◆ **Problem details**:
All of the listing should be output exactly, apart from the pictures.

◆ **Collected material**:
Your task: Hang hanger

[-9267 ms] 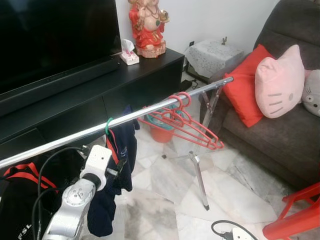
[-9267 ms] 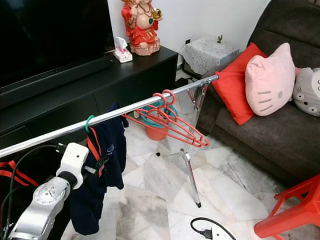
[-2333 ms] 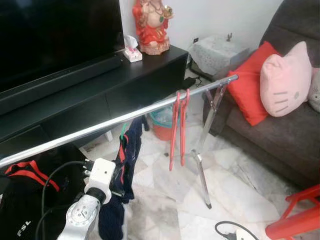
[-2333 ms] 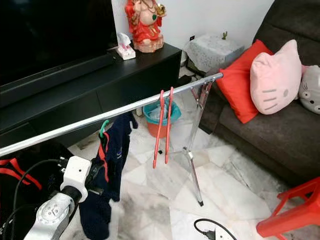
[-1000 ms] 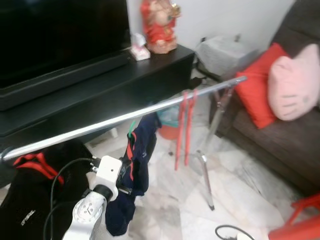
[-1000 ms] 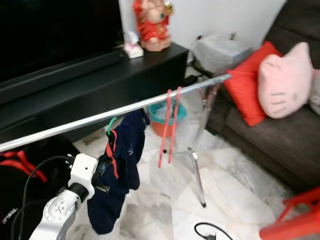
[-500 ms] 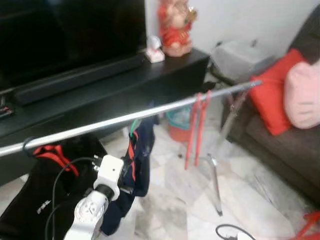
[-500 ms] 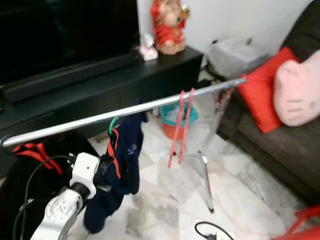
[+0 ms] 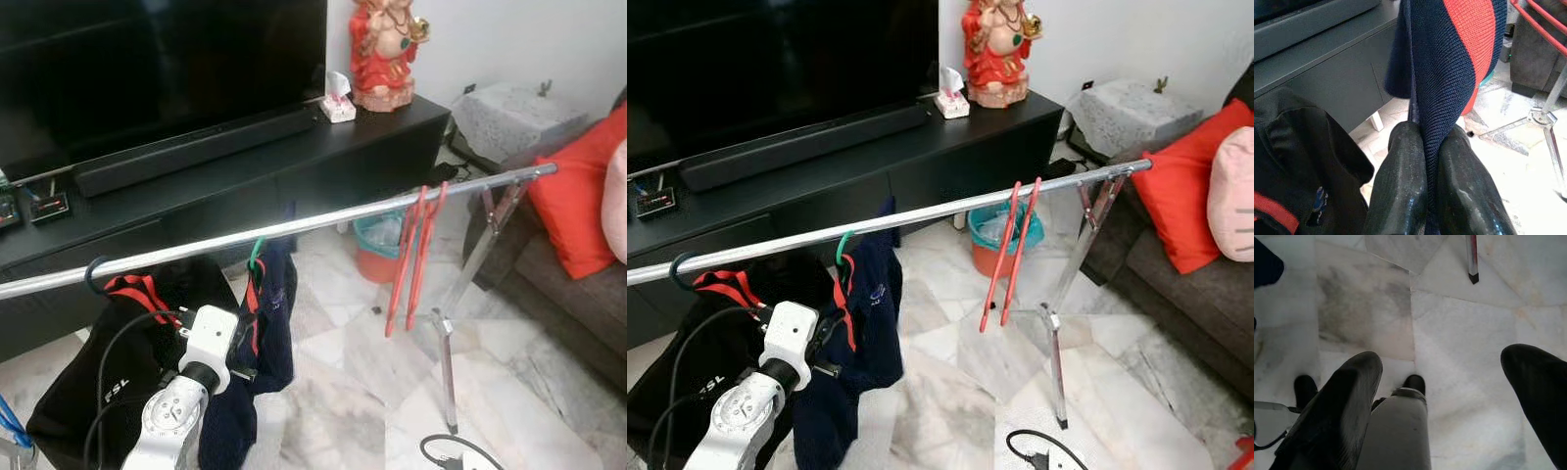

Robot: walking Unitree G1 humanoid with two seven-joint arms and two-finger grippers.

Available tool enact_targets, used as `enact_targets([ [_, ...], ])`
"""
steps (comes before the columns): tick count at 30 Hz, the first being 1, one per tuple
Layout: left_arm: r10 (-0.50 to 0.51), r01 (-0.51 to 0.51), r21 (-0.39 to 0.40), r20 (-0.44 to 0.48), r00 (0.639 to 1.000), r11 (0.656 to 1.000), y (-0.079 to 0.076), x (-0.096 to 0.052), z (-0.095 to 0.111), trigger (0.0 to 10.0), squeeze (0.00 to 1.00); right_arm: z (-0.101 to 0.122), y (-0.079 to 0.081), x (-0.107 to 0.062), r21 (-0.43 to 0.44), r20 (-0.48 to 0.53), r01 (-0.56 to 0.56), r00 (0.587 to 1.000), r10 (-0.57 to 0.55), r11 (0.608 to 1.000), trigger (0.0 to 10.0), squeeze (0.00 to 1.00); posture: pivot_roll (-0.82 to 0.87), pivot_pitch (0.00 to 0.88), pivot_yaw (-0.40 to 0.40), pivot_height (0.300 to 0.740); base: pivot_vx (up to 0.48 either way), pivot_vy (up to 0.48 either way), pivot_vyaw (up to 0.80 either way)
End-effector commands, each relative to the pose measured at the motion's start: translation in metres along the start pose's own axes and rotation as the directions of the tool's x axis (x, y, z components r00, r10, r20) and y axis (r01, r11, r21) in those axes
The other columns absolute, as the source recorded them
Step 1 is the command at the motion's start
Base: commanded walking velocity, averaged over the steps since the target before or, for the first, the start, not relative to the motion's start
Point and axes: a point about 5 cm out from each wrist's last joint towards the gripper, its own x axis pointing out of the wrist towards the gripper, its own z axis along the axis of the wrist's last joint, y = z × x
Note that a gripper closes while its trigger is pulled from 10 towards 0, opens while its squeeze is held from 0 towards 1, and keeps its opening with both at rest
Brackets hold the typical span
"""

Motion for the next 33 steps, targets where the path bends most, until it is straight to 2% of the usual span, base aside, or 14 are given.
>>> enact_targets([
  [1, 0.004, -0.005, 0.003, 0.044, 0.999, 1.0, 0.0001, 0.0005, 0.0107, 10.0, 0.0, 0.0001, -0.0004, 0.0001, -0.01, -0.004, -0.003, 1.0, 0.003, 1.0, 10.0, 0.0, 0.15, 0.0, -0.023, 0.74, 0.0, 0.0, 0.66],
  [3, 0.002, -0.002, 0.004, 0.045, 0.999, 1.0, 0.0, 0.0005, 0.011, 10.0, 0.0, -0.0005, 0.0001, 0.0, 0.019, -0.003, 0.001, 1.0, -0.001, 1.0, 10.0, 0.0, 0.15, 0.0, -0.017, 0.74, 0.0, 0.0, 0.25],
  [13, 0.013, -0.014, 0.005, 0.05, 0.999, 1.0, 0.0028, 0.0018, 0.0131, 10.0, 0.0, 0.0018, 0.0004, 0.0007, -0.012, 0.0, -0.007, 1.0, 0.007, 1.0, 10.0, 0.0, 0.15, 0.0, -0.019, 0.74, -0.072, 0.0, 0.0],
  [16, 0.01, -0.011, 0.004, 0.05, 0.999, 1.0, 0.0023, 0.0015, 0.0132, 10.0, 0.0, 0.0028, 0.0008, 0.001, -0.018, 0.003, -0.013, 1.0, 0.013, 1.0, 10.0, 0.0, 0.15, 0.0, -0.019, 0.74, -0.24, 0.0, 0.8],
  [18, 0.008, -0.008, 0.002, 0.05, 0.999, 1.0, 0.0013, 0.0019, 0.0131, 10.0, 0.0, 0.0028, 0.0007, 0.0009, 0.007, 0.006, -0.012, 1.0, 0.012, 1.0, 10.0, 0.0, 0.15, 0.0, -0.018, 0.74, -0.24, 0.0, 0.0],
  [24, 0.008, -0.008, 0.0, 0.049, 0.999, 1.0, 0.001, 0.0021, 0.013, 10.0, 0.0, 0.0034, 0.0002, 0.001, -0.016, 0.006, -0.012, 1.0, 0.012, 1.0, 10.0, 0.0, 0.15, 0.0, -0.017, 0.74, -0.218, 0.0, 0.0],
  [33, -0.005, 0.005, 0.004, 0.047, 0.999, 1.0, 0.0005, 0.0017, 0.0126, 10.0, 0.0, 0.0021, 0.0022, 0.0007, -0.016, 0.005, -0.017, 1.0, 0.018, 1.0, 10.0, 0.0, 0.14, 0.0, -0.004, 0.74, -0.285, 0.0, 0.6],
])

◆ **Exercise result**:
Your task: Hang hanger

[-9267 ms] 
[-9267 ms] 
[-2333 ms] 
[-2333 ms] 
[-1000 ms] 
[-1000 ms] 
[-500 ms] 
[-500 ms] 
[+0 ms] 

Robot: walking Unitree G1 humanoid with two seven-joint arms and two-finger grippers.

Available tool enact_targets, used as `enact_targets([ [_, ...], ])`
"""
steps (comes before the columns): tick count at 30 Hz, the first being 1, one per tuple
Layout: left_arm: r10 (-0.50 to 0.51), r01 (-0.51 to 0.51), r21 (-0.39 to 0.40), r20 (-0.44 to 0.48), r00 (0.639 to 1.000), r11 (0.656 to 1.000), y (-0.079 to 0.076), x (-0.096 to 0.052), z (-0.095 to 0.111), trigger (0.0 to 10.0), squeeze (0.00 to 1.00); right_arm: z (-0.101 to 0.122), y (-0.079 to 0.081), x (-0.107 to 0.062), r21 (-0.43 to 0.44), r20 (-0.48 to 0.53), r01 (-0.56 to 0.56), r00 (0.587 to 1.000), r10 (-0.57 to 0.55), r11 (0.608 to 1.000), trigger (0.0 to 10.0), squeeze (0.00 to 1.00); posture: pivot_roll (-0.82 to 0.87), pivot_pitch (0.00 to 0.88), pivot_yaw (-0.40 to 0.40), pivot_height (0.300 to 0.740); base: pivot_vx (up to 0.48 either way), pivot_vy (up to 0.48 either way), pivot_vyaw (up to 0.80 either way)
End-effector commands, each relative to the pose measured at the motion's start: translation in metres along the start pose's own axes and rotation as the directions of the tool's x axis (x, y, z components r00, r10, r20) and y axis (r01, r11, r21) in those axes
The other columns absolute, as the source recorded them
Step 1 is the command at the motion's start
Base: commanded walking velocity, averaged over the steps since the target before or, for the first, the start, not relative to the motion's start
Point and axes: a point about 5 cm out from each wrist's last joint towards the gripper, its own x axis pointing out of the wrist towards the gripper, its own z axis along the axis of the wrist's last joint, y = z × x
Note that a gripper closes while its trigger is pulled from 10 towards 0, opens while its squeeze is held from 0 towards 1, and keeps its opening with both at rest
Brackets hold the typical span
"""

Motion for the next 33 steps, targets where the path bends most, until it is straight to 2% of the usual span, base aside, or 14 are given.
>>> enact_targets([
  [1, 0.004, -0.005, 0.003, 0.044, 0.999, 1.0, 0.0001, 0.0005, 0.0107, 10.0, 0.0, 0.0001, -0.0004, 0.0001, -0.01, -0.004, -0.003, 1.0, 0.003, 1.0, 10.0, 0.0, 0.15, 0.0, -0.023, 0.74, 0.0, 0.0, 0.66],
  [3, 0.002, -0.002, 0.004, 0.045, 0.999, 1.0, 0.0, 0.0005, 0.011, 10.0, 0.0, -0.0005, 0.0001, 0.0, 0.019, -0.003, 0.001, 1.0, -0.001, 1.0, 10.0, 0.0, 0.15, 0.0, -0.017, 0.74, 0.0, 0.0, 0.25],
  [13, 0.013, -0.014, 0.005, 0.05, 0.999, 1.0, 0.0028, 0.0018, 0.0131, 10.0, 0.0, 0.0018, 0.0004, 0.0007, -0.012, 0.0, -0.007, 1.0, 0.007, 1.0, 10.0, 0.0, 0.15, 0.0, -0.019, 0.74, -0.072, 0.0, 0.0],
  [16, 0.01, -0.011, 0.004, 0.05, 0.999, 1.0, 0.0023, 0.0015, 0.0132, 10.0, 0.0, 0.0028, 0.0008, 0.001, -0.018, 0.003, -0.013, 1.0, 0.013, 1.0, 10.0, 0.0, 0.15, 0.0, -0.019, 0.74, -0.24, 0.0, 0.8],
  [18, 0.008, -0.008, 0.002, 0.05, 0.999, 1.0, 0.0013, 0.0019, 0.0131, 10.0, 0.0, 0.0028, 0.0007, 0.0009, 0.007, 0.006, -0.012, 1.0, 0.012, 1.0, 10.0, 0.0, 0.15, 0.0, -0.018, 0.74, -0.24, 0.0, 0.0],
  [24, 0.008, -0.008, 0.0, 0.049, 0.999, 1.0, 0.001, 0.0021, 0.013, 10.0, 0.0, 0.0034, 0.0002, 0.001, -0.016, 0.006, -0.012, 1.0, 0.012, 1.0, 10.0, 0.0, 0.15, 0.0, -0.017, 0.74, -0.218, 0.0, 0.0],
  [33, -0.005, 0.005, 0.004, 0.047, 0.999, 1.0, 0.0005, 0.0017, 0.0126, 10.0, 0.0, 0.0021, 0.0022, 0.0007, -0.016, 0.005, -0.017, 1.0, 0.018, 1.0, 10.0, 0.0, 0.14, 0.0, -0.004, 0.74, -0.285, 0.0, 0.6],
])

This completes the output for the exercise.